Mit dem Zugang zu drei wichtigen Tonarchiven ausgestattet, dem Ennejma Ezzahra Center for Arab and Mediterranean Music, der Foundation for Arab Music Archiving and Research (AMAR) und dem Berliner Phonogramm-Archiv, wählten die Künstler unterschiedliche Techniken und Ansätze für ihren musikalischen Produktionen. Trotz der Vielzahl an Herangehensweisen blieben die einzelnen Arbeiten durch gemeinsame Fragestellungen über das kulturelle Erbe und das Archiv verbunden: Welche Rolle spielen Archive und wer entscheidet darüber, was in die Archive eingeht? Was zählt zum Kulturerbe? Gibt es überhaupt eine gemeinsame Definition von Kulturerbe, die auf einen so großen geografischen Raum angewandt werden kann, dessen Grenzen durch koloniale Festlegungen in der ersten Hälfte des 20. Jahrhunderts gezogen wurden? Ist kulturelles Erbe an die Vergangenheit gebunden, oder verweist die Gegenwart bereits in eine ferne Zukunft, die dann zur erinnerten Vergangenheit wird? Und schließlich: Sind die Werke von heute das Erbe von morgen?

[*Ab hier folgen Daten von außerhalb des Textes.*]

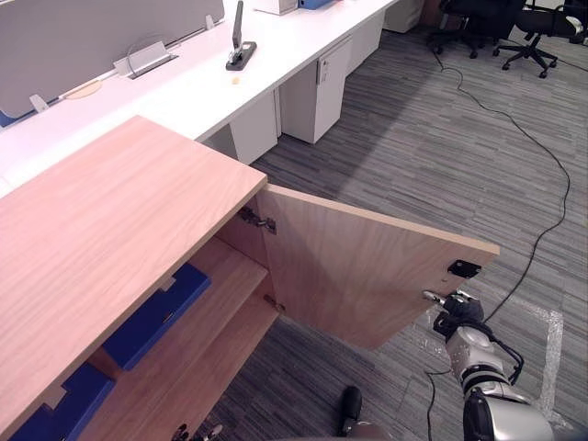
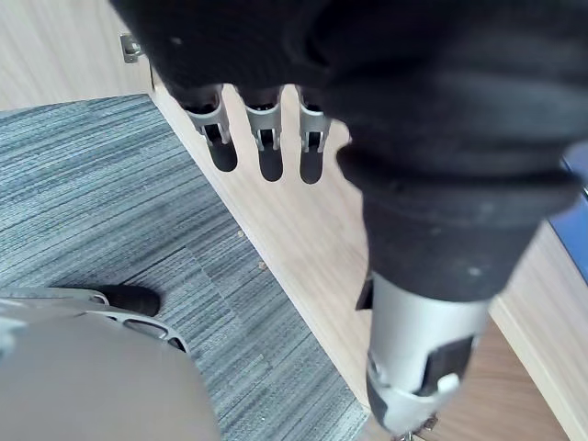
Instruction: Walk over to the cabinet, pick up the folder, carry it to the office cabinet, place the folder inside the office cabinet, then close the office cabinet door
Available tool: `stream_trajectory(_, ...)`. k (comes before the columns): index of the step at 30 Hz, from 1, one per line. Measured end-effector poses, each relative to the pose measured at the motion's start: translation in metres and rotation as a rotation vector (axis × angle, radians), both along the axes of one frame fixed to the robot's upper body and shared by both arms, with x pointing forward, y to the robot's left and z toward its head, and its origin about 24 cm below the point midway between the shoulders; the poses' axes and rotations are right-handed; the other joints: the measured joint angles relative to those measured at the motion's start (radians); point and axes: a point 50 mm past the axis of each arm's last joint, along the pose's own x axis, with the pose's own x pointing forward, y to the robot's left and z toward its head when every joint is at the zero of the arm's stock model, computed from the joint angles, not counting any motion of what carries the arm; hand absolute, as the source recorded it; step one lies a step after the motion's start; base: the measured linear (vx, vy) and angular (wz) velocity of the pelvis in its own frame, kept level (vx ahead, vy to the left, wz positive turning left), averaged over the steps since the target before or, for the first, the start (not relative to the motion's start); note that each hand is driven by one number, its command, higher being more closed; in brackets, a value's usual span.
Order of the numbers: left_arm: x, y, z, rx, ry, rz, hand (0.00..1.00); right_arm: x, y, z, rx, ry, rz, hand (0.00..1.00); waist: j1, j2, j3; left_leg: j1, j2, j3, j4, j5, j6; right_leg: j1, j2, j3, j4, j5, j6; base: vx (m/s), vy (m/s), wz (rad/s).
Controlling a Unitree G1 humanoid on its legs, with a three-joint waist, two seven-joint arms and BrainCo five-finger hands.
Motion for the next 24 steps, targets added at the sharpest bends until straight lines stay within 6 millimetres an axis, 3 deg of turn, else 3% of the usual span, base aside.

Diese Fragen verfolgend, gingen die Künstler in ihren Arbeiten von ihren persönlichen Erfahrungen in der Gegenwart aus, mit dem Bewusstsein darüber, dass Zeit ein fester Bestandteil ist, der auch ihre eigene musikalische Konzeptualisierung beeinflusst.
Einige der Künstler griffen auf Aufnahmen aus den Archiven zurück und entdeckten durch ihre Arbeit die Unterschiede und Gemeinsamkeiten, die sich in der Musik über den Lauf der Zeit abgebildet haben. Andere nutzten Online-Plattformen, um spezifische Stücke aus ihrem musikalischen Erbe zu finden, denen sie durch ein eigenes Arrangement neues Leben einhauchten. Wieder andere arbeiteten mit eigenen Feldaufnahmen und nutzten Klänge, um gegenwärtige Ereignisse einzufangen und ein persönliches Archiv aufzubauen – ein Prozess, der die Beziehung von Musik und Klang und ihrer sozialen und geografischen Lokalität infrage stellt. Die Quelle, die jedoch alle Künstler am häufigsten nutzten, waren individuelle oder kollektive Erinnerungen.
In einer Region, die immer wieder Kriege, Plünderungen und Eroberungen von außen erlebt hat, haben viele Völker ihr Wissen mündlich überliefert und die Erinnerung als Aufbewahrungsort für wichtige Ereignisse genutzt. Ihre Zeugnisse werden über Lieder, Gedichte und musikalische Formen weitergegeben und bis heute von ihren Angehörigen, die so zum lebendigen, dynamischen Archiv geworden sind, am Leben gehalten.
Diese Tatsache wirft zahlreiche Fragen darüber auf, wie Kultur bewahrt werden kann und soll. Kann das Archiv tatsächlich eine bestimmte Epoche abbilden? Wenn das Archiv ein institutionell geformter Ort des Wissenserhalts ist: Inwieweit bildet es die Vielfalt und die sich stetig im Wandel befindende kultureller Praxis ab? Wie viel Information kann ein Archiv bewahren, ohne mit den indigenen Völkern und Gemeinschaften zusammen zu arbeiten, die die kulturelle Arbeit erbracht haben und ihre spezifischsten Details kennen?
Die Frage danach, wessen Stimme gehört wird und wessen Stimme aktiv verdrängt oder ausgeblendet wird, wird zum umkämpften Feld für jeden Einzelnen, der sich damit auseinandersetzt. Auch dieses Projekt zeigt, dass Künstler und Musiker eine Schlüsselrolle dabei spielen, diese Fragen voranzutreiben und herauszustellen, was ihnen als unabhängige Denker wichtig für die Erinnerung zukünftiger Generationen erscheint.
In dieser wunderbaren Ansammlung von Unterschieden finden wir entscheidende Charakteristiken und Gemeinsamkeiten. Der Besucher ist dazu eingeladen, tief in die klanglichen Erinnerungen von Musikern mit vielfältigen und vielfarbigen Hintergründen aus der Vergangenheit, Gegenwart und Zukunft einzutauchen und ihnen zu lauschen. Jedes Werk erzählt eine andere Geschichte und kreiert eine andere Antwort - hervorgebracht durch die vereinende Kraft der Musik.